I'm writing this from the Harvard press conference announcing what I consider to be one of the most important scientific discoveries of all time. Within the hour, it will be all over the web, and before long, it will lead to at least one Nobel Prize. But what precisely is it that the BICEP2 experiment has discovered during years of sky-gazing from the South Pole?
About 13.8 billion years ago, merely 400,000 years after our Big Bang, everything in our observable universe was a hot plasma not too different from the surface of the Sun. Photos of this plasma, baby pictures of our universe around its 400,000th birthday, have already revolutionized modern cosmology and triggered two Nobel prizes. Now a team of astronomers has spent three years zooming in on about 1% of the sky, taking even sharper photo of this plasma, including its polarization (a property of light that bees can see and use to navigate), discovering that it's distorted in a tantalizing way.

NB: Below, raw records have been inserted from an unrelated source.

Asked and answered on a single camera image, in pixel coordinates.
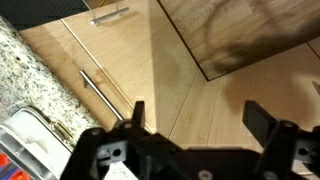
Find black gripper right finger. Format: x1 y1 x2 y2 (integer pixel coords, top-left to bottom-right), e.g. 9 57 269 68
242 99 300 180

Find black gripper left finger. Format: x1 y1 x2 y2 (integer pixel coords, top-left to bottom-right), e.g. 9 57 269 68
61 100 148 180

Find silver bar drawer handle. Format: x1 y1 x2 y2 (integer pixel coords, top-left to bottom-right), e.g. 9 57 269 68
79 69 125 122

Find light wooden drawer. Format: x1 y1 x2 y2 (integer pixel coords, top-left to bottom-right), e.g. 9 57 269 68
19 19 154 134

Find light wooden cabinet door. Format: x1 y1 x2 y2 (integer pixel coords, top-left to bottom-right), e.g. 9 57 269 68
61 0 209 139

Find white lidded plastic container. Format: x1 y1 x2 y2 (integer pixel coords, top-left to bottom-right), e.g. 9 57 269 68
0 105 77 180

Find silver bar door handle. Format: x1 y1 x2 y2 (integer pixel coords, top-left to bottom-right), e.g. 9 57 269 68
89 6 130 28

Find dark perforated base plate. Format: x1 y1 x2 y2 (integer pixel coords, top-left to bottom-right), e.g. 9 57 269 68
0 0 91 32

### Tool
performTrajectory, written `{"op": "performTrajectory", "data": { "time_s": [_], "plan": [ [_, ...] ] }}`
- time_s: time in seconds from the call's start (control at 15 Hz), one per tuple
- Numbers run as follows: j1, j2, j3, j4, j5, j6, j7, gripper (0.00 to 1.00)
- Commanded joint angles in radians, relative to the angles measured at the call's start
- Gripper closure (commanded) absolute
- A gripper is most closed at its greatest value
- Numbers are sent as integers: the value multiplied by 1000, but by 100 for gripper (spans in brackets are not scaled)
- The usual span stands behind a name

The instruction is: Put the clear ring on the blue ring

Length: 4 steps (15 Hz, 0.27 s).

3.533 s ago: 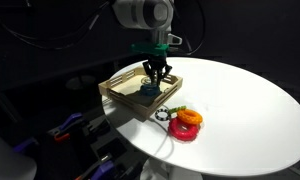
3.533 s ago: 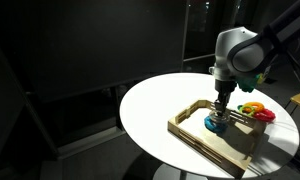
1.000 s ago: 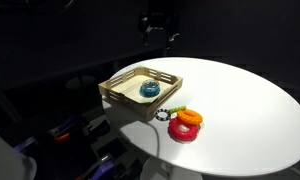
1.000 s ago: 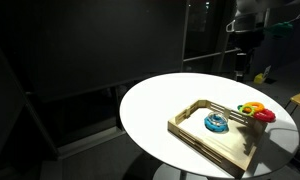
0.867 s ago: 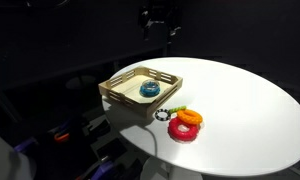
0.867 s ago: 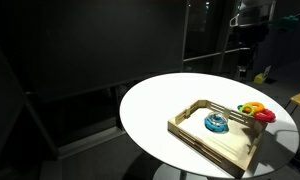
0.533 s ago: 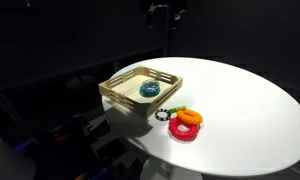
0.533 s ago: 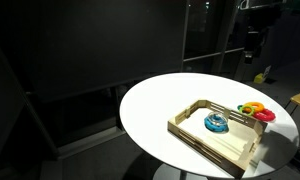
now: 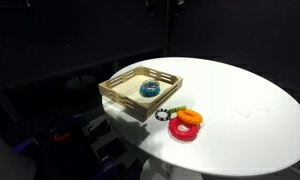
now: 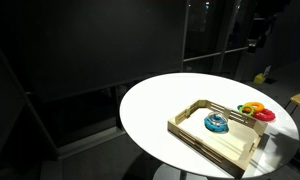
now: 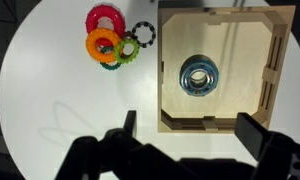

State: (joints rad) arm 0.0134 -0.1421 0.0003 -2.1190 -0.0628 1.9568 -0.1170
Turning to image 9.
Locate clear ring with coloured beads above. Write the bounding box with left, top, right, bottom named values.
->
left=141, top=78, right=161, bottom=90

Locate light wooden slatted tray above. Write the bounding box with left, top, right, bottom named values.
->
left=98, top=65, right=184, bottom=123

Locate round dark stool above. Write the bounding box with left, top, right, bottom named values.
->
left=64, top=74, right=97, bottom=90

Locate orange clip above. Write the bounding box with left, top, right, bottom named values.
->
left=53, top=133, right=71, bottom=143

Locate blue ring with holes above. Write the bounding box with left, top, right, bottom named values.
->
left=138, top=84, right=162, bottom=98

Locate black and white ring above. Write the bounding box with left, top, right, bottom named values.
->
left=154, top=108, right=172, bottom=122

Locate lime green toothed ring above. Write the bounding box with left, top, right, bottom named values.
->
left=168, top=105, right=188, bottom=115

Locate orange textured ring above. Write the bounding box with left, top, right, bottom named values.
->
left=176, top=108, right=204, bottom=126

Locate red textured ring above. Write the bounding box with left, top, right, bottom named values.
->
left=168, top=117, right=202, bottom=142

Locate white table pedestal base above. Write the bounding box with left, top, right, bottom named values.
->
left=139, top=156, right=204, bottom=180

Andrei Linde (left) and Alan Guth (right) at a Swedish crayfish party, blissfully unaware that I'm photographing them and that they'll need to dress differently to collect the prestigious Gruber and Milner prizes, which recognized them as the two main architects of inflation.

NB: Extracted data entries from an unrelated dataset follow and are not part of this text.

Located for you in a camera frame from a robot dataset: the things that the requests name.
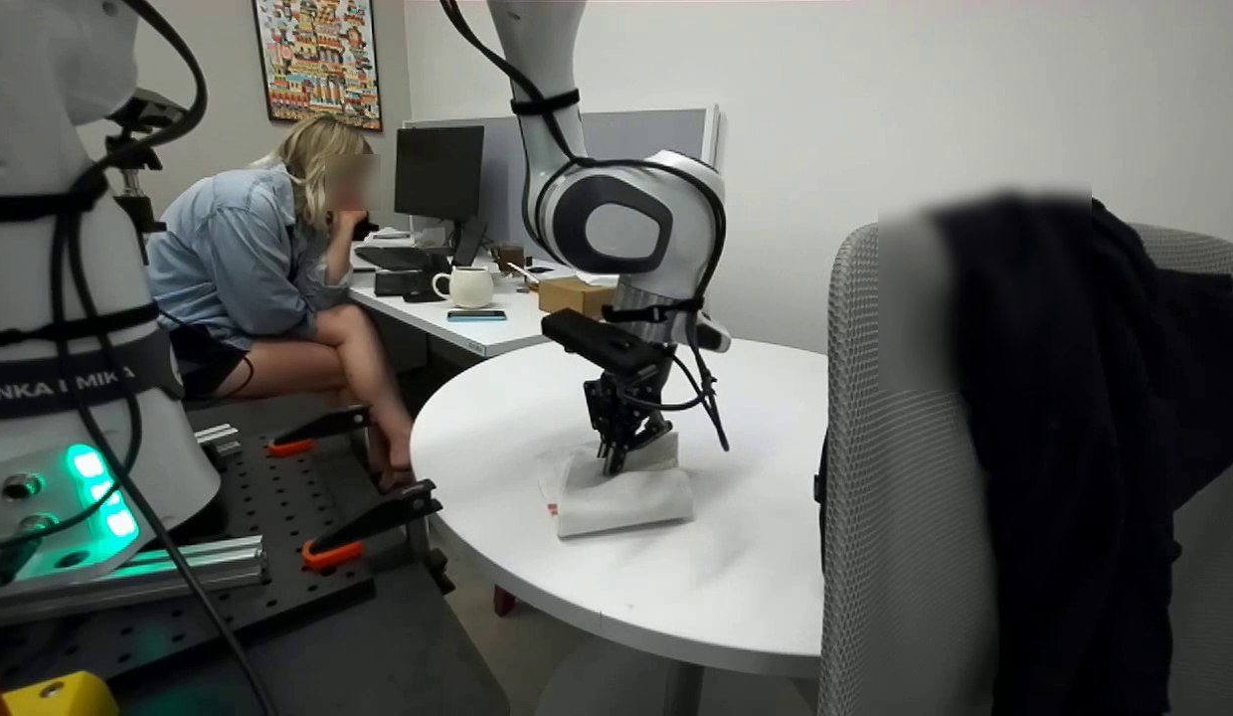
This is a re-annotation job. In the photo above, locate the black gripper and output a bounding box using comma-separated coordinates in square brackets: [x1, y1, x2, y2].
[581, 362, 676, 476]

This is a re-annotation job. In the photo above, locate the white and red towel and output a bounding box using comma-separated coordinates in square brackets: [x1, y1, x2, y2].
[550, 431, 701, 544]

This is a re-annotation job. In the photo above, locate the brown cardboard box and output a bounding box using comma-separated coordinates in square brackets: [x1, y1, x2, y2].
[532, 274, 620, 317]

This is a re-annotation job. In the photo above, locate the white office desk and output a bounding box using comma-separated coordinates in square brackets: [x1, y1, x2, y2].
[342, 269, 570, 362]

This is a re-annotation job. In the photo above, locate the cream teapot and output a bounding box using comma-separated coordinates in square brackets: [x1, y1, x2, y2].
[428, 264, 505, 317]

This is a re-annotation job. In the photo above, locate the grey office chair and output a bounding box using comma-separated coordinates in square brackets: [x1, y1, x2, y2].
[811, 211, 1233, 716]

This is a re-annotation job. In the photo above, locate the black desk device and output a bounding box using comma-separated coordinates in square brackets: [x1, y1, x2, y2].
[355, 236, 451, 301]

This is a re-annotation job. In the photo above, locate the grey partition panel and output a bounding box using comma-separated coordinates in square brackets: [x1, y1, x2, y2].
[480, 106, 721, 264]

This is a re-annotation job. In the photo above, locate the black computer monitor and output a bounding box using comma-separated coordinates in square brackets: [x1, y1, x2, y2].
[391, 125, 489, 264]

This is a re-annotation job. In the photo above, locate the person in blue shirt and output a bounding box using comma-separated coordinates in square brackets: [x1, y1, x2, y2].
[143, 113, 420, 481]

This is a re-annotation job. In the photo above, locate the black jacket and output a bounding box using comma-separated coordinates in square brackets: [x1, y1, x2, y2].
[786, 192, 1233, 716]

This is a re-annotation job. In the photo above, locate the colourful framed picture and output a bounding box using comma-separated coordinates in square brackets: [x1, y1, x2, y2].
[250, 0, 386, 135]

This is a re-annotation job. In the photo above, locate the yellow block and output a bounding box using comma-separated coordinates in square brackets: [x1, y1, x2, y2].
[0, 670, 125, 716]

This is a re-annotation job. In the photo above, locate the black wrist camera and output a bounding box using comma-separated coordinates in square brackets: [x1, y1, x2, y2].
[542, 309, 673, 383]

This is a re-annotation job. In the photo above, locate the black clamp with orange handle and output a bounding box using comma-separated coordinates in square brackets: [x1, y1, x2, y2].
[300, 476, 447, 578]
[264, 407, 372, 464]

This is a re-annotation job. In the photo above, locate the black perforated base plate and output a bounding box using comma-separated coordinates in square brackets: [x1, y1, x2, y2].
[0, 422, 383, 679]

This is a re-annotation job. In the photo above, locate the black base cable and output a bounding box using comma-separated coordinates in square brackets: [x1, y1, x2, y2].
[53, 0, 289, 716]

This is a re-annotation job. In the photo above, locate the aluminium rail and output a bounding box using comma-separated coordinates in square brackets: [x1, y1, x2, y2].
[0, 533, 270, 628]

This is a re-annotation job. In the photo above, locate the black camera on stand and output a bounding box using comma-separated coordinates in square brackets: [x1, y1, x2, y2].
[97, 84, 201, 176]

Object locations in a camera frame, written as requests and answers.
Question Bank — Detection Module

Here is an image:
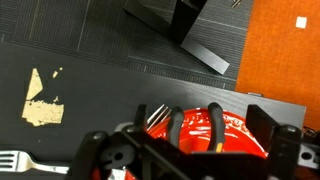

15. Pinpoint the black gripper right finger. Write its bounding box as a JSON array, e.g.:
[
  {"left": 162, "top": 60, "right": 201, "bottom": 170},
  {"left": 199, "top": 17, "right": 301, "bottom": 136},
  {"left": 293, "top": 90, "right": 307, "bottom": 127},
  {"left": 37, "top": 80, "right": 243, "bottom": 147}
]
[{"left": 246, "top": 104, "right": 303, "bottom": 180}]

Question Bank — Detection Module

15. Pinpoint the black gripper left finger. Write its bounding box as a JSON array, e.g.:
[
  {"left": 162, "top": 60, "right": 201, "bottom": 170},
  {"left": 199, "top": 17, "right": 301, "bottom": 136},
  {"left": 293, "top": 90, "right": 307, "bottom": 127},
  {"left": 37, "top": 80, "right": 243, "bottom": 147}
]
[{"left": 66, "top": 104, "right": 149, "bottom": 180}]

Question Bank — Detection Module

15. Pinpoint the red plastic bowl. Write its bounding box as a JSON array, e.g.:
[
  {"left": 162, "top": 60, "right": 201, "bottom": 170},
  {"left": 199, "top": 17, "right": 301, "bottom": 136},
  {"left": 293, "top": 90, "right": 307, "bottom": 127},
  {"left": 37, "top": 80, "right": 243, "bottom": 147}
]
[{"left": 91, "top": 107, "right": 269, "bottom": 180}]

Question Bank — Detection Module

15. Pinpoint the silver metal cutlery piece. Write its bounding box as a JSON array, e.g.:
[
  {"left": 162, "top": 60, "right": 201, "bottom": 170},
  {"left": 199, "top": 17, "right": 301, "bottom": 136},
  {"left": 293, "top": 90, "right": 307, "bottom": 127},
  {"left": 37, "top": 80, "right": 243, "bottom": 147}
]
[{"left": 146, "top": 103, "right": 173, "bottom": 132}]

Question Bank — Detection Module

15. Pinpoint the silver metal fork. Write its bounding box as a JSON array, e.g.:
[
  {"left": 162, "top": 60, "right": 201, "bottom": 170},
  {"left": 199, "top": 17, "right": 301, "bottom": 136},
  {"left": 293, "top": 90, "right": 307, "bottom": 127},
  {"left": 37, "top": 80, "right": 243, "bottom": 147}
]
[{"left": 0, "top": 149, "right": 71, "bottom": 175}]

Alan Guth and Andrei Linde, whose theory of cosmological inflation had predicted this distortion, are here at the press conference, looking even happier than in the top photo. If they instead looked distorted as in the bottom photo, you might wonder whether someone had slipped LSD into your morning coffee. Or whether gravitational waves -- distortions in the very fabric of spacetime -- were passing between you and them, bending the light rays that you see. BICEP2 has shown that humongous gravitational waves that are billions of lightyears long are distorting their cosmic baby picture.
Making such strong gravitational waves requires extreme violence. For example, a cataclysmic collision of two black holes squeezing more than the Sun's mass into a volume smaller than a city can create gravitational waves that the US-based LIGO experiment hopes to detect -- but these waves are only about as big as the pair of objects creating them. So what could possible have created the vast waves BICEP2 saw, given that our universe seems to contain no objects large enough to make them?
The answer to this question explains why Alan and Andrei are smiling: their inflation theory in its simplest form predicts that our universe was once smaller than an atom, repeatedly doubling its size every 0.00000000000000000000000000000000000001 seconds or so, rapidly becoming sufficiently large and fast-expending to produce the Big Bang that our old textbooks had had no explanation for, with all that hot plasma that later cooled and clumped into the galaxies, stars and planets that adorn our universe today. This rapid doubling was violent enough to create gravitational waves of precisely the strength and length that BICEP2 has observed!
To me, this is the smoking-gun evidence that inflation really happened. I think that if it holds up, it will go down as one of the greatest discoveries in the history of science. BICEP2 has pushed our knowledge frontier back 38 orders of magnitude in time in a single giant leap, from the creation of Helium seconds after our Big Bang to inflation during the first few trillionths of a trillionth of a quadrillionth of that first second. This teaches us about physics at energies a trillion times greater than the Large Hadron Collider.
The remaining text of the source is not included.